Author: Martin Trust Center

Inside a very busy Martin Trust Center, MIT Storyteller In Residence, Dom Smith chats to Mechanical Engineering student Colin Webb, about his entrepreneurial projects (including Insemble), and his quest to understand people better.

Can you tell me a bit about who you are and what you do?

My name’s Colin Webb, and I’m a Senior in Mechanical Engineering at MIT. I got into the culture of what MIT is right now through my High School which had a lot of robotics programmes. I’m on this course to initially understand, and build cool technology. I love working on these breakthrough projects and new technological developments. I am a people person, over anything else. I wanted to get involved in things that would make me understand people better. So, in Freshman year, I became the Senior Class President, but then stayed throughout my four years to now being the Senior Class President. Now, I am focused on Entrepreneurship, in the sense that, while going through MIT, I wanted to understand technology and learn about Artificial Intelligence. I am trying to learn about what drives people. My classes are about that right now. I am taking Chinese and Psychology, and reading more to better learn about people.

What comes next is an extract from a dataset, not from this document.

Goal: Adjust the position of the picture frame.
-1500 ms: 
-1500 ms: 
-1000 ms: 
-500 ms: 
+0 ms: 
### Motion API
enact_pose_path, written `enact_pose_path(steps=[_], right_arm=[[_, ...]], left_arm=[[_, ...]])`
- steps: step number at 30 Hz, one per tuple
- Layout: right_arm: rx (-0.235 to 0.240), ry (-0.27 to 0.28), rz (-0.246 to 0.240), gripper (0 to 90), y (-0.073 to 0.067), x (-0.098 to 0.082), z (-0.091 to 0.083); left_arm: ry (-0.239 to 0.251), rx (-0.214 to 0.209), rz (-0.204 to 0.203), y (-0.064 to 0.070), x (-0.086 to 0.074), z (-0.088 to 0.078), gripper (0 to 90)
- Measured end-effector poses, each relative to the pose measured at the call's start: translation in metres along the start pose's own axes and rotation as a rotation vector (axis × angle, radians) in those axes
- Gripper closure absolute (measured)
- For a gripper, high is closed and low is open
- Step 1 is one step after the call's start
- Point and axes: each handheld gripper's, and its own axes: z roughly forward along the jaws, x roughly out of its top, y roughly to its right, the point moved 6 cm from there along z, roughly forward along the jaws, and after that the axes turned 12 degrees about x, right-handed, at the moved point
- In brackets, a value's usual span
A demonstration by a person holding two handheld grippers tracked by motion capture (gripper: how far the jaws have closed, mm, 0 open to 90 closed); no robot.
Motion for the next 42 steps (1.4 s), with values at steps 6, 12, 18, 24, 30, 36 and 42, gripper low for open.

What do you want to achieve with your idea going forward?

Our immediate vision for Insemble is to become the arbitrator between Landlords, Malls and Retailers. As a Landlord, you want to make the most valuable space you can make, you want to have foot traffic into your space, and tenants who are happy and pulling in customers. If we can tell these Mall owners de-risk those millions of dollars that they put into these decisions, then that makes every single space more customisable to the demographic. That makes these places successful as well as Retailers, because then we can tell them where they should go, and what experience they can provide for their stores. We want to get solid Mall and Retail partners, and have an platform that can accurately, to some degree recommend tenants, and experiences based on the consumer population.

What key tips do you have for aspiring entrepreneurs?

Be kind, and listen, as an entrepreneur, you’re going to need to find out what people need and that can actually be very difficult. It will require a lot of listening, and self-checking, because you might make some assumptions and then figure out that people don’t actually need the things that you are assuming they do, and being able to evolve is very powerful. A lot of people in the entrepreneurial space can have this “Champion” mentality, and you don’t really want to do that if you’re trying to get to know people and really work to solve their problems.

The second thing is having that persistent mentality where you’re not trying to push people aside, but continuing to be persistent and pushing through despite hearing negative feedback, to get to where you need to be, or get the impact that you want is extremely important. No matter how many instances of ‘No’ that you hear,  take a step back, adjust and continue to push forward and eventually you will run, and finish that race.